GRIB file format options

DefaultNCEPPtable (ignored unless file is in GRIB 1 format)
This option has two valid values: "Operational", the default, or "Reanalysis". It specifies whether to default to the use of the NCEP operational parameter table (http://www.ncl.ucar.edu/Document/Manuals/Ref_Manual/ncep_opn.htm) or the NCEP reanalysis parameter table (http://www.ncl.ucar.edu/Document/Manuals/Ref_Manual/ncep_reanal.htm). The option only applies in cases where PyNIO, on its own, cannot definitively determine which of these tables to use because of historical ambiguities in NCEP usage.

InitialTimeCoordinateType
This string-valued option has two valid values: "Numeric", the default, or "String". Note that in PyNIO's representation of a GRIB file the initial time dimension is distinguished from the forecast time dimension, whose coordinate values are numerical offsets from a particular initial time. The default value results in initial time coordinates that are COOARDS and CF compliant, with the time represented in units of hours since 1800-01-01. Setting the option to "String" results in human-readable time coordinates, but with the disadvantage that they are not compliant with standard conventions and are likely not to be understood by many processing and visualization software packages. Note that in either case both the string and numerical coordinates are available as variables -- the only difference is which is considered to be the coordinate dimension.

SingleElementDimensions (available in version 1.2.0 or later)
This option allows the user to specify that variables with only a single initial time, forecast time, level, ensemble or probability value, usually handled as attributes, be treated as containing single element dimensions. It is a string-valued option whose default value "None" means that no single-element dimensions will appear in PyNIO's representation of the GRIB file. Conversely, if the option is given the value "All", then all possible dimensions will be created for each variable. Otherwise, the desired single element dimensions may be specified individually. The valid choices are "Initial_time", "Forecast_time", "Level", "Ensemble", and "Probability".

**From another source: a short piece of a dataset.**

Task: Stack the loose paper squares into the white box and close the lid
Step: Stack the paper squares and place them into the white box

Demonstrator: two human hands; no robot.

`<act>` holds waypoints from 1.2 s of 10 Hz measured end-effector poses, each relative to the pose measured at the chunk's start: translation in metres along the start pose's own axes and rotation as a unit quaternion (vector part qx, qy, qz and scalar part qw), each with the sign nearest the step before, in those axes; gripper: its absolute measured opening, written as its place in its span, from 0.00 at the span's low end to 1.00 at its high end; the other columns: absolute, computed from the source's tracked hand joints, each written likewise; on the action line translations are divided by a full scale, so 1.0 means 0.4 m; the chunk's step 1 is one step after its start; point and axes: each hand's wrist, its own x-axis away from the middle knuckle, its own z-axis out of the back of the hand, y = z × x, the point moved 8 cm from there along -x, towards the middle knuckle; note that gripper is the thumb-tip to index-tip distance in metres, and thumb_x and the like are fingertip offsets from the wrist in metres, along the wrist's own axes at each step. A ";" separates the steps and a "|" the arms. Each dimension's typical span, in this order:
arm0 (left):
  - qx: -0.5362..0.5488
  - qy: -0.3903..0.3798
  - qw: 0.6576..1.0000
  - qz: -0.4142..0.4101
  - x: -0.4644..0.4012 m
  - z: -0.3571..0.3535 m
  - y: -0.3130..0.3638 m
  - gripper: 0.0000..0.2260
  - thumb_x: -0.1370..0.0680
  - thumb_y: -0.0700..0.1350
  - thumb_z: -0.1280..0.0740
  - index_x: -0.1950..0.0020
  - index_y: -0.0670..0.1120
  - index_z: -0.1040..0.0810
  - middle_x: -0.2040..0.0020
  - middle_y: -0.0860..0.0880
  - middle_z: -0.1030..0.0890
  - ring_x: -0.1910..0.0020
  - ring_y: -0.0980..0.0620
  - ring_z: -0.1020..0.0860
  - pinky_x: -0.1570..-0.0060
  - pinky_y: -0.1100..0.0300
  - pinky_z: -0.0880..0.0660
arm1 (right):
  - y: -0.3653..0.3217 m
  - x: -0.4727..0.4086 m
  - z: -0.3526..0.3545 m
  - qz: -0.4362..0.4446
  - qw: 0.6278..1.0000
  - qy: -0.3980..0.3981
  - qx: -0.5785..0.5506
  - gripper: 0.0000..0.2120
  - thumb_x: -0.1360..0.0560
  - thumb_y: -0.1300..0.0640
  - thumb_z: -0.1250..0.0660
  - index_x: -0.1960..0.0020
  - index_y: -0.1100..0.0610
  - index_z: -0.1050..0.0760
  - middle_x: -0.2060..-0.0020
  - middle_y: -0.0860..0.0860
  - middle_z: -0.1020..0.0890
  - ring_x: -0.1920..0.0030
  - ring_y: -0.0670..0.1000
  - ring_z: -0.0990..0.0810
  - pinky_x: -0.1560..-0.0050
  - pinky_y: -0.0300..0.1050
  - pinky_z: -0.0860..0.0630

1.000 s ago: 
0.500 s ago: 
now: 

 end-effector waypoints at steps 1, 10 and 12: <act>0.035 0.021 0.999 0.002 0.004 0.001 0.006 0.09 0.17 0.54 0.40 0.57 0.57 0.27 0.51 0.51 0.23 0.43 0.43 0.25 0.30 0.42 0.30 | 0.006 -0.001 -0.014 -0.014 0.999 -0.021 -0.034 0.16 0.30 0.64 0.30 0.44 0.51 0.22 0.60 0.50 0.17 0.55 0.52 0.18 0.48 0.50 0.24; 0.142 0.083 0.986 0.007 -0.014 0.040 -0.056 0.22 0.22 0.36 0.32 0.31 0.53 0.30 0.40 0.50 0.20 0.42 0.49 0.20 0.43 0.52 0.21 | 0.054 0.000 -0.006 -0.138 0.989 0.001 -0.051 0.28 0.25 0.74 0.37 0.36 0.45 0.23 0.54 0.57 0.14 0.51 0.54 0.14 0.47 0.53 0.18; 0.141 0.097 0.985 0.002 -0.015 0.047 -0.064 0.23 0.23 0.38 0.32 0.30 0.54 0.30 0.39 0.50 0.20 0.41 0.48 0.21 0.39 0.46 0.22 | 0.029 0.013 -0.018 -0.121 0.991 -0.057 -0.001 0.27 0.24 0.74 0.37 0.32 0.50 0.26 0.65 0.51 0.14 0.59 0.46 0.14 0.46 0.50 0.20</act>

Note that dimensions are not created if the variable does not have an actual value associated with the dimension type, regardless of the value given to this option. For example, variables that are not part of an ensemble forecast will never have an ensemble dimension, and variables whose level type (e.g. Tropopause) does not have a numerical value will never have a level dimension. In the case of level types, it may depend on who wrote the record: files written by some centers may give no value for certain level types where others may use a numerical value such as 0.The intent of this option is to make it easier to concatenate conforming variables from multiple files together.

ThinnedGridInterpolation
This string-valued option has two valid values: "Linear", the default, or "Cubic". It has an effect only for GRIB files that contain data on a thinned grid. The GRIB documentation refers to these grids as "quasi-regular". The option controls the interpolation performed in converting variable data on the grid to the standard rectangular form that is returned by PyNIO.

Class NioVariable: Variable contained in a NioFile object

PyNIO creates an NioVariable object for each variable in the file when the open_file constructor is called. PyNIO also creates an NioVariable object when you call the create_variable method on an NioFile object for writing.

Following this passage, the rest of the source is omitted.